# UBC
## Programming in Python for DS
### Week 3
Instructor: Socorro Dominguez-Vidana

- [] Explain what **tidy data** is.
- [] Use `.melt()` and `.pivot()`
- [] Learn how to reset a data frame's index.
- [] Combine data frames using `.merge()` and `.concat()`

## Tidy Data

- The concept stems from a [paper](https://vita.had.co.nz/papers/tidy-data.pdf) written by Hadley Wickham in 2014.
- We tidy our data to create a standard across multiple analysis tools. 

Rules for Tidy Data:

* each row is a single observation,
* each column is a single variable, and
* each value is a single cell (i.e., its entry in the data frame is not shared with another value).

**Note:** Tidy data will also be defined in the context of the problem that you are solving.

![](https://datasciencebook.ca/_main_files/figure-html/02-tidy-image-1.png)

Or:

![](https://datasciencebook.ca/_main_files/figure-html/02-obs-1.png)

## What to do when data is not tidy...

Data sometimes comes in tables that are easy to read/make sense for humans.
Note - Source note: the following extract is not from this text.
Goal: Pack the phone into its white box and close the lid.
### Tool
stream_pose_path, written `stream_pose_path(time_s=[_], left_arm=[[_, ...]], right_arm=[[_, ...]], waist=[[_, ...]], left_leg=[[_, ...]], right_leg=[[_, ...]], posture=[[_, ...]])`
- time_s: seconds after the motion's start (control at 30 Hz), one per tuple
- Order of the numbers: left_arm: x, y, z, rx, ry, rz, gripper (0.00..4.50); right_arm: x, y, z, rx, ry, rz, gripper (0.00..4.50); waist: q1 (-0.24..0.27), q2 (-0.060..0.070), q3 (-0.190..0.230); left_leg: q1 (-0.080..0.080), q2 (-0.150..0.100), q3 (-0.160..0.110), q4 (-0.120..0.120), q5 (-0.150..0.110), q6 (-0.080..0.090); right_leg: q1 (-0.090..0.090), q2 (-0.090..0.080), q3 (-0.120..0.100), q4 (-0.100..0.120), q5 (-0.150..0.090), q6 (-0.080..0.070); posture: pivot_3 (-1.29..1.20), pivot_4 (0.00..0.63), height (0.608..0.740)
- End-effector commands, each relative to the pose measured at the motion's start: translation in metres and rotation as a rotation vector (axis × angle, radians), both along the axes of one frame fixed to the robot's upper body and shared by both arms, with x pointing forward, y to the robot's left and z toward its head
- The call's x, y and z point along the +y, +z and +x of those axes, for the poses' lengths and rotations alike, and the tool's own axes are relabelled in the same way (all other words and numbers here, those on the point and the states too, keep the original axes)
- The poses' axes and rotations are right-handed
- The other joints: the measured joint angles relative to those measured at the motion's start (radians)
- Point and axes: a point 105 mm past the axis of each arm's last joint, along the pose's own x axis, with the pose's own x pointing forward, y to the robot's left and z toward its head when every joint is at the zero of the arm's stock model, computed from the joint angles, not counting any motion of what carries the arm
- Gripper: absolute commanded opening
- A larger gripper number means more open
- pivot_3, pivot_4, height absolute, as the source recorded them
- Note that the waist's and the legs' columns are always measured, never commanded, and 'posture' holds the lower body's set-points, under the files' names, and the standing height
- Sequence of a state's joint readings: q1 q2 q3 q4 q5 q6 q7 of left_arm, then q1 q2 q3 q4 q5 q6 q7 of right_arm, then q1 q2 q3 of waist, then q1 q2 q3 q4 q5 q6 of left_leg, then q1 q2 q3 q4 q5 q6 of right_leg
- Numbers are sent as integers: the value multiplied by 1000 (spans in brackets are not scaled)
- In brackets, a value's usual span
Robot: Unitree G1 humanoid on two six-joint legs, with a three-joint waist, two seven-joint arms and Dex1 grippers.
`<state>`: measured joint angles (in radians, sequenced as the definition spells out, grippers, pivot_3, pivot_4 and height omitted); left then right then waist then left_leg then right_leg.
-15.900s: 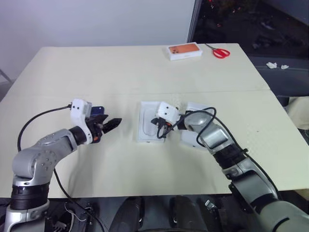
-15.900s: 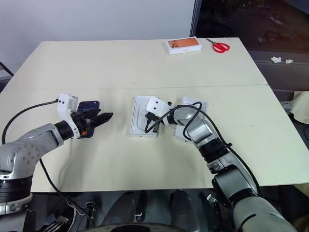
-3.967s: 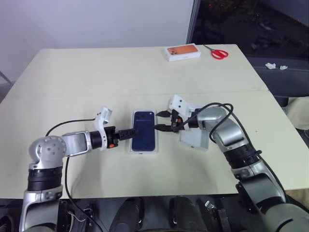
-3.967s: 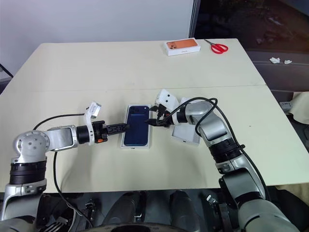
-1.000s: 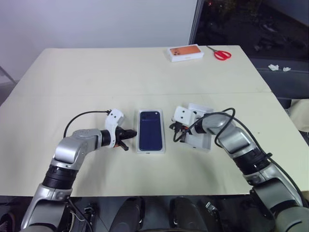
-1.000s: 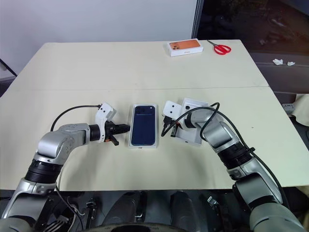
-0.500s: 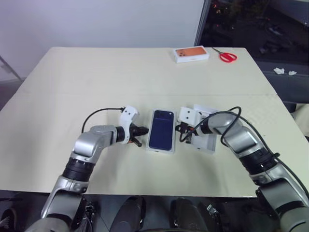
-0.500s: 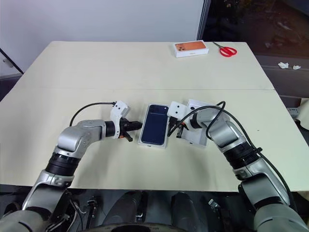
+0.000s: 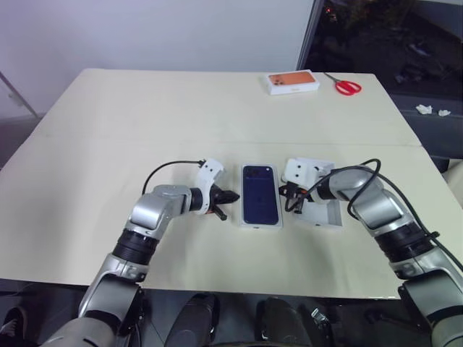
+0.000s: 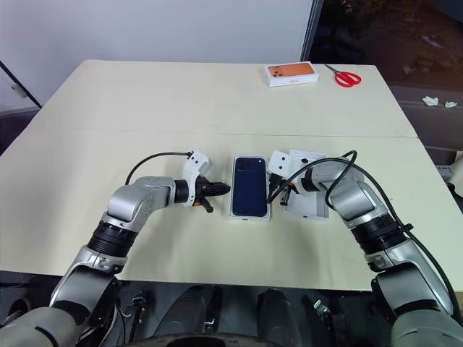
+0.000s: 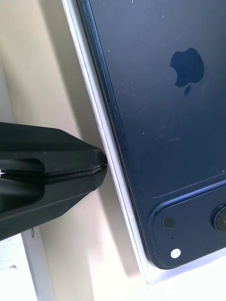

- However, they are not necessarily in the best format for computations to happen.

Most common scenarios:
- We need to convert from Wide to Long tables
- We need to convert from Long to Wide tables

## Wide to Long

## Goal

![](https://datasciencebook.ca/img/wrangling/pivot_functions.001.png)

A common task:
- Get data into a tidy format by combining values that are stored in separate columns, but are really part of the same variable, into one.
- Data is often stored this way because this format is sometimes more intuitive for human readability.

## From Long to Wide

![](https://datasciencebook.ca/img/wrangling/pivot_functions.003.png)

- Sometimes we have observations spread across multiple rows rather than in a single row.
- In the previous figure, the table on the left is in an untidy, long format because the count column contains three variables (*population*, *commuter count*, and *year the city was incorporated*) and information about each observation (here, *population*, *commuter*, and *incorporated* values for a region) is split across three rows.
- **Remember:** one of the criteria for tidy data is that each observation must be in a single row.



### How to Manipulate Long and Wide Tables In Python

### Melt

> wide to long format

[Documentation](https://pandas.pydata.org/docs/reference/api/pandas.melt.html)

![](https://pandas.pydata.org/docs/_images/reshaping_melt.png)

In [1]:
import pandas as pd

cereal = pd.read_csv('https://raw.githubusercontent.com/UBC-MDS/programming-in-python-for-data-science/master/data/cereal.csv')
cereal = cereal.drop(labels=['type', 'shelf', 'weight', 'cups', 'rating'], axis=1)
cereal.head()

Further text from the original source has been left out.